LETTER: America’s wage gap really is embarrassing

Grant Holyoak

To the editor:

I was outraged by the “Obama is wrong about gender gap” editorial published in last week’s Statesman. It was written as a response to President Obama’s comment that “(Women) make 77 cents for every dollar a man earns,” and that “in 2014, it’s an embarrassment.” Its author claims that, in proposing wage equality, President Obama demeans the value of motherhood because “women of today didn’t plan on a lifetime of work” because they were planning on becoming mothers. He further writes that “As women prepared to become mothers, they took different paths than men” and that “gaps in (choices of) employment explain much of the wage gap.”

Just in case anybody read this editorial and found it convincing, I hope to set the record straight.

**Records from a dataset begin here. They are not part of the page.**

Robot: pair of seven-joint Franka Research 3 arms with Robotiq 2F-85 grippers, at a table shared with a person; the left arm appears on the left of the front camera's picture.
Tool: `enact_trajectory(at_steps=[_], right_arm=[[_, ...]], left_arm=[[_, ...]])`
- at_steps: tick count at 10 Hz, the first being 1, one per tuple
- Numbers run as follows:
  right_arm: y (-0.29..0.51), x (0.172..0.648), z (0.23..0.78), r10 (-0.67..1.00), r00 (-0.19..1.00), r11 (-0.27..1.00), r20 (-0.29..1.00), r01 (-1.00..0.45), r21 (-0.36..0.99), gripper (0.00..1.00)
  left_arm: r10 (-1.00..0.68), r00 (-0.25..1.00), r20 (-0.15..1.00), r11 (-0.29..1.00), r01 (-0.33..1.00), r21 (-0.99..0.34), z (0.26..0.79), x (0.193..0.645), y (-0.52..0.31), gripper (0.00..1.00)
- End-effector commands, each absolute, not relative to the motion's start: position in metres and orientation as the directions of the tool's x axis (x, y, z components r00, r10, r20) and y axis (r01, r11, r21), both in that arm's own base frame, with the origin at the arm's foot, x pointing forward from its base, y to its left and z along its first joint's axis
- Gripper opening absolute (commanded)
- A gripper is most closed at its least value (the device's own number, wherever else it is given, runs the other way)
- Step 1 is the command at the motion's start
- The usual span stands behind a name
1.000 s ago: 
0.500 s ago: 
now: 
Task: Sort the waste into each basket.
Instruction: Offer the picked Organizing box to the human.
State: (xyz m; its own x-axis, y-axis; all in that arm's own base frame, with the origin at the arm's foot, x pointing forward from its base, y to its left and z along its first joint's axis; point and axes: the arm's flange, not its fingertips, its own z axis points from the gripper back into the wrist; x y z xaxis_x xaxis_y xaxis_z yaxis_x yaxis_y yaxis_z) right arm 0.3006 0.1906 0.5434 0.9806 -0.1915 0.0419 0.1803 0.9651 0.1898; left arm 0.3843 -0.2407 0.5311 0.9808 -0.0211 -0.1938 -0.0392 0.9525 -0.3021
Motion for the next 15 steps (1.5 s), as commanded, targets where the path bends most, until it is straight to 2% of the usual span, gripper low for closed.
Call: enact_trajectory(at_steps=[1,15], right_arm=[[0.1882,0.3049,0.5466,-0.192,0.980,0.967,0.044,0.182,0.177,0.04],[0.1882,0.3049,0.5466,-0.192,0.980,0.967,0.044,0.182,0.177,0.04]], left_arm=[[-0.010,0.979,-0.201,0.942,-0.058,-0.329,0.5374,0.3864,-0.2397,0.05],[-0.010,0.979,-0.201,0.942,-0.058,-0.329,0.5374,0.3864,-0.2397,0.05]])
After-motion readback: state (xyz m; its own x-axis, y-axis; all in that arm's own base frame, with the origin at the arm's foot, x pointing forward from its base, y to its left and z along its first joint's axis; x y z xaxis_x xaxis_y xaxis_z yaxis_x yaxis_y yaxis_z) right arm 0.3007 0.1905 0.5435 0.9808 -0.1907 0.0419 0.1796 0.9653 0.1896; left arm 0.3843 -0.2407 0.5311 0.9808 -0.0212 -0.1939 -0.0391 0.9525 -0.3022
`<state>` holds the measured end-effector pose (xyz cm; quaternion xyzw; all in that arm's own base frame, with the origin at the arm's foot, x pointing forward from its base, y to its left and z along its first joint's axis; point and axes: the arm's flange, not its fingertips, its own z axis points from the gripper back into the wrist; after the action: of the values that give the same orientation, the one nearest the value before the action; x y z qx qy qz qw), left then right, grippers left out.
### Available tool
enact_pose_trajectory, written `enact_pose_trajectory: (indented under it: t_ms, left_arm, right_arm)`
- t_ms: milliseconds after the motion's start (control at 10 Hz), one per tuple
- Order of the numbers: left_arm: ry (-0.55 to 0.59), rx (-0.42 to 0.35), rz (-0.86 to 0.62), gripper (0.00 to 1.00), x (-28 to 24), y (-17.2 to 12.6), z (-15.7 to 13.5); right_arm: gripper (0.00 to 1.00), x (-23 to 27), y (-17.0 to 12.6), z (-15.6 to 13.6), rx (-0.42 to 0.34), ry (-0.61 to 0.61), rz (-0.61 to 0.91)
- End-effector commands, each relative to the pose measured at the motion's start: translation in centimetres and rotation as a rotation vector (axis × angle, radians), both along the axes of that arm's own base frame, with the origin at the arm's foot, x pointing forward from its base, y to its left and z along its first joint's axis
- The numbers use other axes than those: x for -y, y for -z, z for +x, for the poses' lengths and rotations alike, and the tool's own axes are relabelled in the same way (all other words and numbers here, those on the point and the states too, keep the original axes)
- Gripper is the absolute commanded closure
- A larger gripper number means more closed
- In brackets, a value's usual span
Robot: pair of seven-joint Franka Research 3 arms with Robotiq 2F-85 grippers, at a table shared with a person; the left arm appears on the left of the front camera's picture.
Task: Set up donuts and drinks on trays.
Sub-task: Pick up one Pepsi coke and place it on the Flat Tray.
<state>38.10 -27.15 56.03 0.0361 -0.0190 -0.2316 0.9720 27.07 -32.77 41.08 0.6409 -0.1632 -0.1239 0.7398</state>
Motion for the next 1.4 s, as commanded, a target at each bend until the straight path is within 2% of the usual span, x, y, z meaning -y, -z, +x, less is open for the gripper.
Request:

First of all, not only are there more women than men pursuing degrees at every level of higher education – around 60 percent of bachelor’s degrees and 50.4 percent of Ph.D.s, according to the National Center for Education Statistics – but there are no significant differences in the types of degrees that women are seeking from those that men are seeking. The top-three most popular college majors for women, according to the U.S. Department of Education, are: business (men’s No. 1), health and clinical professions and social sciences/history (men’s No. 2). The latest American freshman survey found that undergraduates’ highest goal is to be financially well-off. Forbes Magazine writes, “for this new crop of college students (of which 60 percent are women), attaining wealth ranks higher than raising a family.” American women are preparing for careers at least as much as men are.

Secondly, the U.S. Census Bureau’s research that led to the widely cited statistic of women making 77 cents on the man’s dollar statistically adjusted that wage gap to make sure working mothers’ wages were not compared alongside those of full-time professionals. In 2007, the average American male working full time earned $45,113, whereas the average American woman working full time earned $35,102. That’s a .77-to-one ratio. Mothers and those aspiring to become homemakers were in no way considered in this study? It compares working men with working women and has consistently found a sexist wage gap.

Misunderstandings like those cited in last week’s editorial can be extremely harmful by providing excuses to duck issues, ignore problems and support inequality. The women’s 77-cents-on-the-dollar wage gap is a reality. And I, along with President Obama, am embarrassed by it.